Актируем бабку-самогонщицу. Судья спрашивает: будешь теперь самогон варить?
— А что ж, батюшка, если сын опять приедет, придется варить бражку! — Старуху не сактировали.
Приходил старик 75 лет. Он был по 58–10 статье — «болтовня», то есть «дискредитация советской власти». По его мне признанию, он когда-то был «капиталистом»: имел крупный завод или фабрику. «Большие дела делал — рассказывал он, — на заграницу работал. Была у меня тыща рабочих. Ты-ыща! А канцелярии было»— я да мой приказчик».. Посадили его за то, что ходя с какими-то делами по советским чиновникам, вслух возмутился обилием канцеляристов-бездельников, в то время как «на полях работать некому». Врач на всякий случай представил его к актировке, но 58 статья даже в таком пустяковом действе актировке не подлежала никогда. Мамки «политические» — тоже. («Мамки» — это матери, родившие в лагерях).
Так как 58 статья никогда не актировалась, мостырки среди «государственных преступников» были реже, служили только средством попасть в госпиталь. При безбелковом питании у многих появлялись отеки, они их увеличивали, «мостырили», потребляя соль с водою. И многие вызывали этим необратимые процессы отекания и погибали десятками.
При докторе Жаркове замечаю вдруг, что один градусник, отличный от других, то появляется, то исчезает. Замечаю, кому его даю. Некий Костя! Он был посажен на 8 лет и всегда подчеркивал, что он не вор. Он был «великим комбинатором». Костя много рассказывал, как дурачил провинциальных председателей колхозов. Я запомнила только рассказ, как он артистам продавал «куклы»: показывал отрезы, а вручал пакеты с дерюжками и т. п. Просто украсть считал «позором». Рассказал и об одном «чудаке» — приятеле.

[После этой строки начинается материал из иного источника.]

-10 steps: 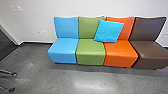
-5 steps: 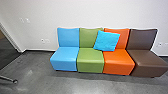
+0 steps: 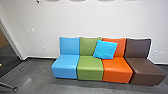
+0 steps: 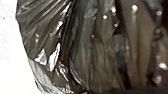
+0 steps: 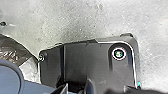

Тот был «добрым разбойником». У одних отнимал, а бедным давал, помогал деньгами детдомовцам, например. Схвачен был при попытке соблазнить какого-то ребенка покупкой ему железной игрушечной дороги. Мать и выдала оригинала. У крупных артистов выманивал ценности шантажом и т. п.
У нас Костя лежал как «тубик» — туберкулезник с открытым процессом в легких. Заметив подмену термометра, я никому ничего не сказала. Купить или украсть запасной градусник для на-бивания субфебриальной постоянной температуры было не трудно. Но ведь актировали комиссией из вольных врачей, делали анализы, рентген. Доверенный заключенный врач только представлял неизлечимого к актировке. Выход был: перед рентгеном вдыхали тончайшую сахарную пудру, оседавшую и дававшую полную иллюзию каверны, крепитации. Мокроту «с палочками» покупали у настоящих тубиков, которых тогда было много. Костю, просидевшего из восьми только год, сактировали.